EXERCISE BRIEF -> Work out how many lines below contain "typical", then write only that number.

PROVIDED RECORDS ->

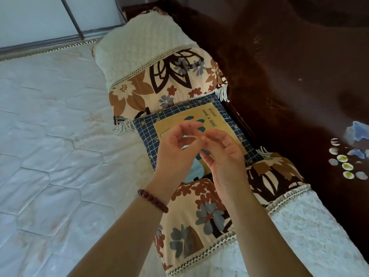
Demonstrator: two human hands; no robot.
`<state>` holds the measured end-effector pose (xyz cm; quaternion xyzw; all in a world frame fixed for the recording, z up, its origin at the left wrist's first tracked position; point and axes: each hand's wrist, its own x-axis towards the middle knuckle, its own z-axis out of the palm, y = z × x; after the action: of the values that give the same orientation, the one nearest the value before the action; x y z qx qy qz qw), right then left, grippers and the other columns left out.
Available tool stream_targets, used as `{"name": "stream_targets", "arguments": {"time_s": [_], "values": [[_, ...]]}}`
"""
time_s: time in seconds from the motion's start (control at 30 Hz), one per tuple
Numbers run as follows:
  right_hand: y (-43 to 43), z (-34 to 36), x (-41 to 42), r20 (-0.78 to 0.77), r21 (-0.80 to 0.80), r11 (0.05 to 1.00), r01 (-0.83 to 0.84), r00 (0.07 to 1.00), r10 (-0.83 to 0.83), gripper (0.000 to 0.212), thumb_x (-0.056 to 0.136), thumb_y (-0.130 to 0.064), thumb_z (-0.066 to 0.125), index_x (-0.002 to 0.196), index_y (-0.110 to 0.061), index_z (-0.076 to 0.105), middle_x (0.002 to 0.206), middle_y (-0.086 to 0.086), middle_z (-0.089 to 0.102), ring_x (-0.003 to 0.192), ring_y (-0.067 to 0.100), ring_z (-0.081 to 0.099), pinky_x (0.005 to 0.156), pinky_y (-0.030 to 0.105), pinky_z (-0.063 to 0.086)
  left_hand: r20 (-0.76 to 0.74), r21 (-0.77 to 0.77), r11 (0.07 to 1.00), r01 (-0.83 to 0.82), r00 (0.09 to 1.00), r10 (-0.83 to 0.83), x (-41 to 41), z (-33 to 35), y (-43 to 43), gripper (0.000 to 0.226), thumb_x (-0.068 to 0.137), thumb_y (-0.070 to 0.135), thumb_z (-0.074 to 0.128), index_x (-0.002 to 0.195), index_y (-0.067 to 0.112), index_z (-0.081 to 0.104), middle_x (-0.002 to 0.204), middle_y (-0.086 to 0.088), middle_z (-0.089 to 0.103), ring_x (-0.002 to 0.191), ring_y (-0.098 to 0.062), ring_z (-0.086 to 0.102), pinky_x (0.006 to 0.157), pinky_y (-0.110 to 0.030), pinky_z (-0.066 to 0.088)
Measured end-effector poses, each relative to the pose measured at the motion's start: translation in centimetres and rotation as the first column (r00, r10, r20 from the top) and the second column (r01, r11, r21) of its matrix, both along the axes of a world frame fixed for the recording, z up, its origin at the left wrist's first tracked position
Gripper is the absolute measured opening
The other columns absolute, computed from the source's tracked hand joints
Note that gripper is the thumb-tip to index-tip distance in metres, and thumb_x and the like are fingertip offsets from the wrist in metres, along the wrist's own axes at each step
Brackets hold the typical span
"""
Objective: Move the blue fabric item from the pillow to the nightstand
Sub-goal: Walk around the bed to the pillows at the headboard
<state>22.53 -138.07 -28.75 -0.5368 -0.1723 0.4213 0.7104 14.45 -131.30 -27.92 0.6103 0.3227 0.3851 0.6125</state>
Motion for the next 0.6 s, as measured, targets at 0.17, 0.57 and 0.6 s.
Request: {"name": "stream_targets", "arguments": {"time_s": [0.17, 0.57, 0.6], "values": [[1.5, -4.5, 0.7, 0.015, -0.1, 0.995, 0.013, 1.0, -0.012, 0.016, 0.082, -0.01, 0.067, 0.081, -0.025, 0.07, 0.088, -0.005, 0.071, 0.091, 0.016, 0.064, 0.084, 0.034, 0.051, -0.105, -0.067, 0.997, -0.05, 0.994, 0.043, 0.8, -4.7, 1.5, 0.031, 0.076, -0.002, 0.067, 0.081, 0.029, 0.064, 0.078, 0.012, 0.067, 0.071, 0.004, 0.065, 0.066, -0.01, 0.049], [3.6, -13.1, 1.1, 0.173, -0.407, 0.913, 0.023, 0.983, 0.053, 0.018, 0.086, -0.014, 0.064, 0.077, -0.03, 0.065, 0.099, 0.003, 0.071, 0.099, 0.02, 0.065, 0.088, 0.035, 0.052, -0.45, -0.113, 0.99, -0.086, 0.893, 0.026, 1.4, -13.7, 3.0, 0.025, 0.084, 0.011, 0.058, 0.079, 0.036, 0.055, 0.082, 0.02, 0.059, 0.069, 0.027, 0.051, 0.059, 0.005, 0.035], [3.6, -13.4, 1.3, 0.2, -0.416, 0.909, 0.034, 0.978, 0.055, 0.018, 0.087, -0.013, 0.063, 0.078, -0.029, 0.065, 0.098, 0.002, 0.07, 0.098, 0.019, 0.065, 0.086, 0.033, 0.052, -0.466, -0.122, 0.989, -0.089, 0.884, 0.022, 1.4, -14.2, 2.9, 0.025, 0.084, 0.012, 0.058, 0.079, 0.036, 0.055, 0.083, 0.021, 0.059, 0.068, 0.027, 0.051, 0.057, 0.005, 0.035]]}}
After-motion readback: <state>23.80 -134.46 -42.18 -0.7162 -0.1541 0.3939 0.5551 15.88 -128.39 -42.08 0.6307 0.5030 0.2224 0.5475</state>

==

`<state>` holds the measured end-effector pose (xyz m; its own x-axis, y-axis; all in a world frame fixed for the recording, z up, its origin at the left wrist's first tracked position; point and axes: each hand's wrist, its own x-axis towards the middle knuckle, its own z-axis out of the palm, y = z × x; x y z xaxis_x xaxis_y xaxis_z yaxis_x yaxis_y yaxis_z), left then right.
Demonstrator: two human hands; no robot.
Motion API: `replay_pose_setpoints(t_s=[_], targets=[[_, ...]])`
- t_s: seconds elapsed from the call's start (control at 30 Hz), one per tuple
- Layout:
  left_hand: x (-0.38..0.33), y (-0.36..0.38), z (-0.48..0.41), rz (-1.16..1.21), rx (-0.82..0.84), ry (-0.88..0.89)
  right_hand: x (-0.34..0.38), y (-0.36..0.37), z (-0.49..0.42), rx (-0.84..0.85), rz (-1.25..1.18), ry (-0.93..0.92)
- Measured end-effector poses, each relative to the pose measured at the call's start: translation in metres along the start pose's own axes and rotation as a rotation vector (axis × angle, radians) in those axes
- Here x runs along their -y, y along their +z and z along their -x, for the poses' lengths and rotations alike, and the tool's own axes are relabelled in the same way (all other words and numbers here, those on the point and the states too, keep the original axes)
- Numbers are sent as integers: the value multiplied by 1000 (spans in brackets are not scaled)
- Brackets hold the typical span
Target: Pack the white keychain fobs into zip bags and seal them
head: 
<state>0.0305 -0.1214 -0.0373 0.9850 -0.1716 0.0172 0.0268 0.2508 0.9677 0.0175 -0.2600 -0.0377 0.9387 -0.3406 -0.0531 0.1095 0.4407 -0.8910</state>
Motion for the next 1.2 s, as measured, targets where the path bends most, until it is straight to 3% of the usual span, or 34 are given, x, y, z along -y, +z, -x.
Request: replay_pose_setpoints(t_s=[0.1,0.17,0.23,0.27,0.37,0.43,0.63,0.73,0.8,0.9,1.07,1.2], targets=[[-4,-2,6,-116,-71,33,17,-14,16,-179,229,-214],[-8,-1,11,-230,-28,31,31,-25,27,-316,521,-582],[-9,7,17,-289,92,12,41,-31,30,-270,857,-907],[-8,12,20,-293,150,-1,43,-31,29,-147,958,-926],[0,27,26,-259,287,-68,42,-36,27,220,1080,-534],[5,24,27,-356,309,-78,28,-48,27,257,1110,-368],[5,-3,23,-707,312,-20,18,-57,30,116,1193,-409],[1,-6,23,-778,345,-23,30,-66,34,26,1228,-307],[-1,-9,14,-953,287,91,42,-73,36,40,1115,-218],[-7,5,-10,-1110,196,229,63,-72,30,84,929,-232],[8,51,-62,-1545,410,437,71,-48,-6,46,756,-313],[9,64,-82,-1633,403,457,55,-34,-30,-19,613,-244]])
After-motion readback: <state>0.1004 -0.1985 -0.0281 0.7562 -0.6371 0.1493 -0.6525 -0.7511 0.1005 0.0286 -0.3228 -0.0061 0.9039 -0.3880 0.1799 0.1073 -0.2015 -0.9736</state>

YOUR RESPONSE -> 2